Electrochemistry-related aspects of safety of graphene-based non-aqueous electrochemical supercapacitors: A case study with MgO-decorated few-layer graphene as an electrode material

Herein, electrochemistry-related aspects of safety of graphene-based non-aqueous electrochemical supercapacitors are elucidated by using MgO-decorated few-layer graphene (FLG) as an electrode material. MgO-decorated FLG (MgO/FLG) is chosen in this study because on the one hand it has good physical characteristics making it lucrative as an electrode material in graphene based aqueous and non-aqueous electrochemical supercapacitors and on the other hand in MgO/FLG, MgO is chemically bonded to FLG (through either oxygen-mediation (Mg-O-C) or direct bonding with carbon (Mg-C)) and thereby reduces the possibility of exothermic reactions upon charge-discharge cycling leading to an unsafe failure of the supercapacitor. As anticipated, coin cell supercapacitors fabricated with MgO/FLG symmetric electrodes and a non-aqueous BMIM BF₄ electrolyte popped up exothermically (the temperature rise was in the range of 110-165 °C) during the initial charge cycles. Post-cycling X-ray photoelectron spectroscopic analysis of the electrode material revealed that the chemical bonding between MgO and FLG triggered highly exothermic reactions leading to the formation of products such as MgF₂ and Mg(OH)₂. This study elucidates that the heat production and the gaseous species release during charging-discharging cycles are serious safety concerns if the choice of the electrode material and non-aqueous electrolyte (BMIM BF₄ and plausibly PF₆ based electrolytes) combination is not properly made.

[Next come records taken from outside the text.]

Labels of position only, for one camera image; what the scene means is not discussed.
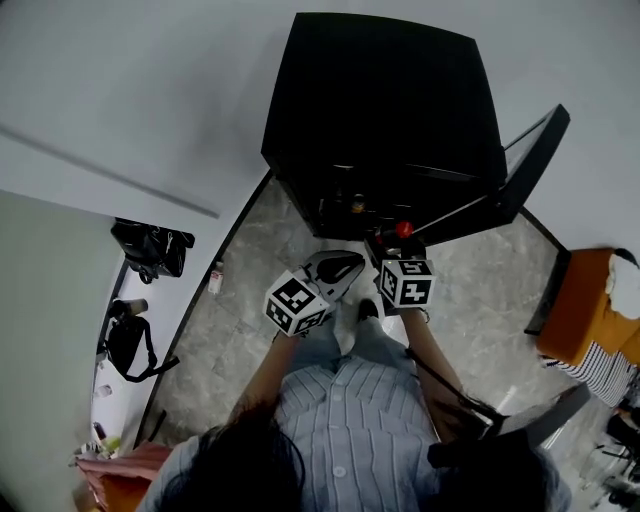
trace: marble floor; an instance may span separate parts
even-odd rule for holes
[[[261,313],[266,289],[285,269],[315,251],[360,243],[314,238],[275,181],[267,185],[224,255],[222,292],[203,292],[177,345],[181,359],[163,376],[145,425],[148,433],[167,411],[157,440],[168,444],[224,422],[268,350],[275,328]],[[466,390],[503,413],[518,412],[572,385],[539,363],[534,340],[523,329],[542,295],[555,247],[519,216],[509,226],[428,249],[438,281],[430,327]],[[344,352],[362,297],[377,297],[368,267],[344,298],[337,337]],[[397,317],[385,330],[402,341]],[[550,451],[574,491],[575,510],[589,510],[599,490],[590,485],[600,466],[593,448],[610,410],[593,398],[553,440]]]

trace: strap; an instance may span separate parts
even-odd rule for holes
[[[491,420],[492,427],[496,425],[502,425],[506,416],[498,413],[497,411],[490,410],[484,406],[484,404],[480,404],[475,400],[465,396],[463,393],[460,393],[456,388],[454,388],[447,379],[445,379],[442,375],[436,372],[433,368],[428,366],[422,359],[420,359],[417,354],[410,348],[406,349],[406,354],[413,359],[416,364],[426,371],[429,375],[431,375],[434,379],[436,379],[440,384],[442,384],[445,388],[447,388],[451,393],[453,393],[456,398],[458,398],[461,405],[469,408],[470,410],[481,414],[485,418]]]
[[[138,382],[142,382],[145,379],[148,379],[149,377],[153,377],[154,375],[160,375],[161,373],[164,373],[167,370],[170,370],[180,362],[180,359],[178,359],[177,357],[174,357],[170,361],[156,368],[155,366],[156,364],[158,364],[158,358],[156,356],[155,351],[153,350],[153,343],[151,342],[151,326],[149,325],[149,322],[147,322],[147,320],[141,316],[136,317],[136,322],[139,322],[140,324],[142,324],[144,328],[144,342],[145,342],[145,345],[147,346],[149,365],[137,377],[134,377],[128,374],[123,374],[122,376],[125,378],[125,380],[129,382],[138,383]]]

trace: striped shirt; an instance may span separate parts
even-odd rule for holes
[[[350,356],[335,374],[303,368],[285,378],[276,418],[302,454],[303,510],[418,511],[437,492],[415,375]]]

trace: shirt button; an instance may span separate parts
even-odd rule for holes
[[[342,466],[336,466],[335,468],[333,468],[333,476],[335,476],[336,478],[342,478],[346,474],[347,474],[347,470],[344,469]]]

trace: black bag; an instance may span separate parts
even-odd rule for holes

On the other hand when MgO/FLG was used in combination with a 6 M KOH aqueous electrolyte in an aqueous supercapacitor, it delivered a discharge capacitance as high as 168 F g^-1 at a current density of 0.5 A g^-1. Even at the end of the 5000th cycle with a current rate of 3 A g^-1, a discharge capacitance of 101 F g^-1 corresponding to 95% retention was recorded.